TL;DR – I’m testing out a model that looks at the velocity vector moving average and derivative moving average. By looking at 3 time series data points of the derivatives in the past and extrapolate into the future, paired with the velocity vector, we get a good idea on when an anomaly may be happening.

I’ve explored many different ways including sophisticated machine learning methods. However, one afternoon I had a thought about looking at the problem a different way. This approach includes methods from day trading, physics, and calculus. The approach is simple enough: look at the change in slope agains the moving average. The reality is that there is a lot more to get it to work. And now, for the deconstruction…

Acceleration Moving Average

The first portion of this theory is to take a look at the acceleration moving average. This is found often in day trading as an indicator to a dramatic shift in direction that outpaces the prior accelerations. In this portion of the formula, we look at the acceleration formula as follows:

a = ∆v/∆t

For each time series, we store what the a is calculated out at. From there, we compare that against the moving average. Internally, we have tested out looking at a 14 day moving average on a 10 minute time series. So for each 10 minute increment, we look at the current and compare it against the moving average. However, as you can imagine, this can fluctuate quite dramatically and cause alerts to be sent that shouldn’t be. The risk of looking specifically at this is that you set a static threshold – ie. if current acceleration is greater than acceleration moving average by 20%, send alert. Where this really breaks down is when you get multiple spikes over the course of a day with each subsequent spike being less in volume (but still notable). Since the moving average will increase to account for the most recent spike, you lose out on the sub sequent spikes. Example below.

anomalies

If you look at the large red line right at around 12/1/15, you’ll notice that if we were to use a moving average that our moving average line would be pulled up dramatically. This causes the subsequent events happening at around 12/15/15 and 12/18/15 to be missed. While the acceleration moving average is a novel approach, we’ve actually found that it isn’t necessarily as useful as we’d like. It has often been led astray with wild fluctuations of volume and has a high propensity to trigger alerts that are not actually needed – such as the above. This led to look at a different approach.

Velocity Vector

Vectors allow us to quantify an object’s direction and magnitude.
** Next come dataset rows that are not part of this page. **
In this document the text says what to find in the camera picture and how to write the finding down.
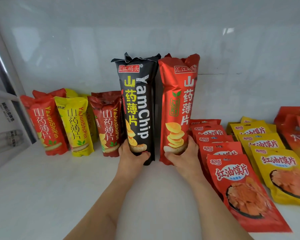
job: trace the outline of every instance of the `yellow chip bag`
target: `yellow chip bag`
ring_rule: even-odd
[[[258,121],[258,120],[252,119],[252,118],[249,118],[246,116],[242,116],[242,118],[241,118],[241,123],[249,123],[249,122],[255,122],[255,121]],[[275,124],[267,124],[267,126],[273,133],[277,132],[277,126]]]
[[[84,97],[54,97],[67,134],[72,155],[88,156],[93,150],[86,110],[88,100]]]
[[[239,141],[238,135],[242,134],[271,133],[271,130],[269,129],[264,120],[259,120],[251,123],[231,124],[231,128],[237,141]]]
[[[83,97],[85,99],[88,99],[88,96],[90,96],[90,95],[87,95],[87,94],[80,95],[80,97]],[[90,103],[88,103],[86,116],[87,116],[91,140],[92,140],[92,143],[95,143],[97,141],[98,131],[97,131],[97,126],[96,126],[96,120],[94,119],[94,113],[93,113]]]
[[[228,122],[227,124],[227,128],[225,129],[225,132],[227,133],[227,135],[232,135],[233,139],[236,141],[236,137],[235,134],[233,133],[233,130],[231,128],[232,124],[239,124],[240,122]]]
[[[65,88],[65,91],[66,91],[66,97],[67,98],[76,98],[76,97],[79,97],[79,95],[77,94],[76,91],[70,89],[70,88]]]
[[[259,177],[260,181],[263,182],[260,170],[254,160],[250,146],[286,149],[284,144],[277,133],[238,135],[238,137],[250,160],[254,172]]]
[[[294,151],[251,146],[272,198],[280,204],[300,205],[300,158]]]

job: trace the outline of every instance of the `black chip bag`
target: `black chip bag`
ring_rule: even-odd
[[[130,150],[135,155],[144,151],[151,157],[144,165],[155,160],[153,83],[158,71],[160,54],[149,58],[113,59],[120,80],[124,117]]]

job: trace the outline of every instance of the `person's left hand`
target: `person's left hand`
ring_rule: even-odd
[[[151,153],[143,152],[136,156],[130,151],[128,139],[119,148],[120,161],[115,178],[133,183],[135,178],[141,173],[145,161],[148,160]]]

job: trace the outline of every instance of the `person's right arm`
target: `person's right arm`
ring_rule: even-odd
[[[204,177],[198,159],[198,145],[191,136],[188,148],[182,155],[165,153],[165,156],[192,188],[200,215],[202,239],[253,240]]]

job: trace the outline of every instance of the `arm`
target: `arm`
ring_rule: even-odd
[[[143,163],[150,157],[149,152],[135,156],[130,151],[128,140],[119,148],[119,154],[120,161],[114,179],[64,240],[115,239],[124,198],[142,171]]]
[[[202,239],[253,240],[241,227],[204,177],[198,159],[198,145],[189,136],[185,152],[165,153],[194,193],[201,223]]]

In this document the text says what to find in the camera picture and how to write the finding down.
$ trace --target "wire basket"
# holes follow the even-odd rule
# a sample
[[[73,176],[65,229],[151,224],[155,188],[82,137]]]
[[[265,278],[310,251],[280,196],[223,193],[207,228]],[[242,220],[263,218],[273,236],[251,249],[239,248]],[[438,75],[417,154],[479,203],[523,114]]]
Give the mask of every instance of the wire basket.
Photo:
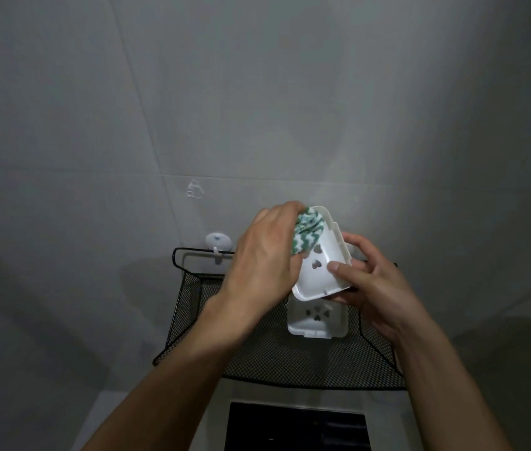
[[[159,364],[189,332],[207,300],[222,286],[221,274],[192,273],[176,262],[178,251],[210,250],[176,248],[173,264],[184,271],[178,302]],[[390,342],[350,307],[349,331],[341,339],[308,339],[287,328],[287,300],[257,324],[234,355],[224,378],[282,386],[330,390],[404,390]]]

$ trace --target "forearm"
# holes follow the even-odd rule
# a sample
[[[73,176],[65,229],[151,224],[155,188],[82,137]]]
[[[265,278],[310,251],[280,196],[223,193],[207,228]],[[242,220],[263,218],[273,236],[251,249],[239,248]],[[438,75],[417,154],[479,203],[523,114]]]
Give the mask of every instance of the forearm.
[[[183,341],[126,397],[84,451],[185,450],[246,327],[205,305]]]
[[[432,319],[406,335],[397,354],[427,449],[512,449],[457,352]]]

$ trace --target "black metal frame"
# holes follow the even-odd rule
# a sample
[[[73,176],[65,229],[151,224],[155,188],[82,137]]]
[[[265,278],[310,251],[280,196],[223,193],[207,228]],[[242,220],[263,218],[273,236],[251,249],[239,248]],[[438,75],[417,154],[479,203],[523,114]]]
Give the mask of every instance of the black metal frame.
[[[178,332],[178,335],[175,338],[173,338],[173,340],[172,340],[172,331],[174,329],[174,322],[175,322],[175,319],[176,319],[176,314],[178,312],[178,308],[179,308],[180,303],[181,303],[182,292],[183,292],[183,290],[185,288],[185,285],[186,285],[187,276],[191,275],[192,277],[200,280],[199,294],[198,294],[198,299],[197,299],[199,302],[201,301],[201,296],[202,296],[203,280],[223,281],[223,279],[224,279],[224,274],[194,273],[194,272],[191,272],[191,271],[185,269],[184,267],[182,267],[181,265],[179,265],[176,262],[176,254],[177,254],[178,251],[191,251],[191,252],[202,252],[202,253],[215,254],[212,250],[206,250],[206,249],[200,249],[200,248],[178,247],[178,248],[173,250],[173,252],[171,254],[171,261],[172,261],[174,266],[179,268],[184,273],[184,276],[182,278],[182,284],[180,286],[180,291],[178,293],[178,300],[176,301],[176,306],[175,306],[175,309],[174,309],[174,312],[173,312],[173,316],[172,316],[172,319],[171,319],[171,325],[170,325],[170,328],[169,328],[169,332],[167,334],[166,345],[165,345],[165,348],[163,349],[163,351],[161,351],[154,358],[153,365],[155,365],[155,366],[159,364],[159,362],[164,358],[164,355],[166,353],[168,353],[171,348],[173,348],[175,345],[177,345],[178,342],[181,339],[184,338],[184,336],[186,335],[188,330],[194,325],[194,323],[196,322],[196,320],[197,320],[197,318],[199,316],[199,313],[200,313],[200,310],[201,310],[200,303],[199,303],[199,306],[197,307],[196,316],[194,317],[192,322],[190,324],[188,324],[182,331]],[[221,254],[221,255],[234,255],[234,252],[233,251],[221,251],[221,252],[219,252],[219,254]],[[392,369],[392,371],[394,371],[401,378],[402,383],[400,385],[397,383],[397,386],[385,386],[385,387],[373,387],[373,388],[365,388],[363,386],[343,386],[343,387],[337,387],[337,386],[311,386],[311,385],[307,385],[307,384],[296,385],[296,384],[284,384],[284,383],[276,383],[276,382],[266,382],[266,381],[259,380],[259,379],[246,378],[246,377],[241,377],[241,376],[233,376],[233,375],[228,375],[228,374],[223,374],[222,378],[233,379],[233,380],[238,380],[238,381],[245,381],[245,382],[252,382],[252,383],[257,383],[257,384],[264,384],[264,385],[267,385],[267,386],[279,386],[279,387],[285,387],[285,388],[289,388],[289,387],[297,388],[297,387],[299,387],[299,388],[306,388],[306,389],[379,390],[379,391],[402,391],[402,390],[405,390],[404,377],[403,377],[403,374],[400,372],[400,370],[397,367],[396,358],[395,358],[395,351],[392,348],[392,345],[385,338],[383,338],[380,334],[376,333],[376,331],[373,330],[373,328],[369,328],[369,330],[373,331],[375,333],[376,340],[380,341],[380,339],[382,339],[390,347],[390,355],[392,357],[392,360],[389,360],[389,357],[384,355],[382,353],[382,351],[364,334],[363,318],[359,319],[359,334],[360,334],[361,338],[363,340],[365,340],[367,342],[367,344],[379,356],[382,357],[382,361],[384,363],[386,363]]]

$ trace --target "green and white cloth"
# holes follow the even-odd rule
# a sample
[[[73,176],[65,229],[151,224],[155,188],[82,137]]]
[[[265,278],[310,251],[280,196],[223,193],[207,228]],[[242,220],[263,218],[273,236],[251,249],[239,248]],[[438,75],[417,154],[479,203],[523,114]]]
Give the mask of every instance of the green and white cloth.
[[[324,232],[324,217],[313,207],[299,214],[295,224],[295,237],[292,239],[292,254],[309,251],[317,244]]]

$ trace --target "white soap dish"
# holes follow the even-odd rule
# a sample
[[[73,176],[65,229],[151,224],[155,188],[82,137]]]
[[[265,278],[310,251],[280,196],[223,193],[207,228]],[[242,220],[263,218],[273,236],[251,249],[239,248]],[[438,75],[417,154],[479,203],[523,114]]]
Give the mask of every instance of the white soap dish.
[[[288,331],[315,339],[344,337],[349,330],[347,306],[327,299],[299,301],[294,295],[288,296]]]
[[[339,226],[332,221],[330,212],[325,207],[316,205],[314,209],[324,217],[324,231],[319,237],[318,244],[303,260],[299,280],[292,287],[292,293],[299,301],[313,301],[351,286],[329,273],[326,268],[329,261],[351,264],[351,254],[345,245]]]

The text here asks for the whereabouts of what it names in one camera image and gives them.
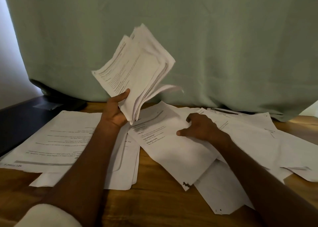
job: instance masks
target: fabric curtain
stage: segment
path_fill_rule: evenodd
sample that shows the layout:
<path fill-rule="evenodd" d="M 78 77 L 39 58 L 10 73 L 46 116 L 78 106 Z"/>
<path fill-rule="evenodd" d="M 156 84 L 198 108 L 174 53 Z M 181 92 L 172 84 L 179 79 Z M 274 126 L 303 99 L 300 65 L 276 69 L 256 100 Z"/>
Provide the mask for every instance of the fabric curtain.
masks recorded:
<path fill-rule="evenodd" d="M 318 100 L 318 0 L 7 0 L 30 79 L 106 101 L 91 74 L 144 23 L 175 58 L 154 101 L 270 112 Z"/>

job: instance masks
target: stack of papers
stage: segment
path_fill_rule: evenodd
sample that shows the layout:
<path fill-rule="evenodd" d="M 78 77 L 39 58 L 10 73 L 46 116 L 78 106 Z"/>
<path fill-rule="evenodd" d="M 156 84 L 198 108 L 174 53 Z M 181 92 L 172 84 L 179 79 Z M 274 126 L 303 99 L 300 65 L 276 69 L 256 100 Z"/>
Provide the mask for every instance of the stack of papers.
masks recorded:
<path fill-rule="evenodd" d="M 293 172 L 318 181 L 318 146 L 277 130 L 269 113 L 176 108 L 160 102 L 141 110 L 138 121 L 120 130 L 105 188 L 127 190 L 136 183 L 141 146 L 184 190 L 194 185 L 215 214 L 230 214 L 243 205 L 253 208 L 225 159 L 211 144 L 176 135 L 190 126 L 185 119 L 194 112 L 212 119 L 282 183 Z M 54 186 L 81 154 L 100 117 L 101 113 L 63 111 L 4 157 L 0 167 L 42 173 L 31 186 Z"/>
<path fill-rule="evenodd" d="M 89 142 L 101 113 L 62 111 L 0 161 L 0 167 L 42 173 L 31 186 L 54 186 Z M 140 146 L 127 135 L 129 124 L 118 134 L 111 155 L 105 189 L 127 190 L 137 180 Z"/>
<path fill-rule="evenodd" d="M 133 124 L 143 103 L 162 91 L 180 89 L 160 84 L 174 63 L 174 58 L 142 24 L 133 30 L 130 37 L 125 35 L 113 58 L 92 73 L 111 97 L 130 89 L 129 96 L 119 107 Z"/>

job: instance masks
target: white sleeve
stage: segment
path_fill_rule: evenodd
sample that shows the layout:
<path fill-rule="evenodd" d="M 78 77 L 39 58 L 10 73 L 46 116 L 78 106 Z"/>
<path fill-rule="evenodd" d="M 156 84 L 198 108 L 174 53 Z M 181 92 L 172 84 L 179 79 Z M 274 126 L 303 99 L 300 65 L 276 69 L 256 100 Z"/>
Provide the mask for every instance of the white sleeve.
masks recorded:
<path fill-rule="evenodd" d="M 82 227 L 70 214 L 50 204 L 33 206 L 15 227 Z"/>

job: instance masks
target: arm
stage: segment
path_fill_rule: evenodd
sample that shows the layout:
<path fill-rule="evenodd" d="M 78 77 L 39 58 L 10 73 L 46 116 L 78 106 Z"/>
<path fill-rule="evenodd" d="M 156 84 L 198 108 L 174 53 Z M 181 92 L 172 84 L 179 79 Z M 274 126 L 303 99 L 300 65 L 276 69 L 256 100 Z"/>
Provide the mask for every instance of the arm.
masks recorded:
<path fill-rule="evenodd" d="M 127 122 L 118 102 L 129 90 L 110 98 L 91 140 L 63 178 L 41 203 L 59 207 L 82 226 L 93 226 L 100 205 L 107 168 L 120 128 Z"/>
<path fill-rule="evenodd" d="M 211 143 L 224 157 L 255 209 L 269 226 L 318 226 L 318 210 L 278 181 L 217 128 L 207 116 L 190 114 L 191 126 L 178 136 Z"/>

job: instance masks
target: wooden table
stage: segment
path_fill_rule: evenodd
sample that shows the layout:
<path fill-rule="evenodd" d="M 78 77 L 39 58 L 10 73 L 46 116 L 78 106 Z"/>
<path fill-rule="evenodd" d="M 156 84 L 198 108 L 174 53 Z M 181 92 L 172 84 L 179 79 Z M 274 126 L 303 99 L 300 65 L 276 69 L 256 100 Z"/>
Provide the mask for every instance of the wooden table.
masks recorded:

When looking at an anomaly, we want to understand it’s direction of movement on an x,y axis then pair that with the magnitude of volume. We could arguably get rid of the acceleration moving average at this point as they effectively become the same thing once we look at the moving average. Now, the velocity vector gives us a bit of understanding in real time what is happening to our volume. See example below.

velvec2

When analyzing twitter volume, volume can be sporadic. Even when reviewing the velocity vector moving average against the current, we still find that alarms are triggered more frequently than we’d like. This is primarily due to the data not being smoothed out. Meaning, we get snapshots of volume at different time frames as whole numbers, such as 10, 50, 34, etc. This makes it hard to discern the significance of a change in the vector portion of velocity vector. This brings us to the third portion of the formula.

Fourier Smoothing

Since Twitter volume data comes in as chunks of whole numbers, this causes our vectors to change dramatically which renders the prior useless. Vector velocities appear to really only be useful when the data is smoothed out between the actual time series counts. For example, if we have the two data points of 1 and 5, we’d actually want to fill in the difference with 1.1, 1.2, 1.3, 1.4, etc. In an interesting way, Twitter volume data can sometimes look like audio signal data, the sense that it can be incredibly choppy. In order to smooth it out, we can actually use Fourier Smoothing to create a nice looking data set as the Twitter volume count comes in. Below is an example of Fourier Smooth, where we look at discrete values of temperature by day and smooth out the data using this technique.

fourier-smoothing

Now when we look the velocity vector moving average, the value becomes more stoic and doesn’t change nearly as much as it did when no smoothing was applied. If we look at the velocity vector on 10 minute increments as a 14 day moving average, we get some nice insight as to the different fluctuations happening. However, we’re still looking at the current state and still don’t have a good way of letting the machine tell us not only when to trigger something, but letting us know when something might happen. In order to solve the predictive portion of that problem, we looked to derivatives.

Derivatives

Since our Fourier Smoothing of the dataset provided nice hyperbolas, we can easily calculate the derivative of any data point at any given time. In our environment, we have tested out looking at the derivative at each 10 minute increment. Since calculating the derivative gives us a line that theoretically extends both into the past and future, we actually look up to 3 time series increments into the future and past. From there, we calculate the change in the y axis of the derivatives. See example below.

Tangent-calculus.svg

By doing this, we can predict what the change in the derivative is up to 30 minutes before we get to that point. This is key because we’re looking specifically at the slope of an extrapolated derivative. But how do we know when an anomaly may happen? We look at the moving average of the past 14 days of the change in derivative slope. If the current change in slope exceeds the moving average, we’re likely to have an anomaly on our hands. However, we have found this to also be a bit too sensitive by itself which led to creating a combination of both the velocity vector moving average and the derivative slope moving average.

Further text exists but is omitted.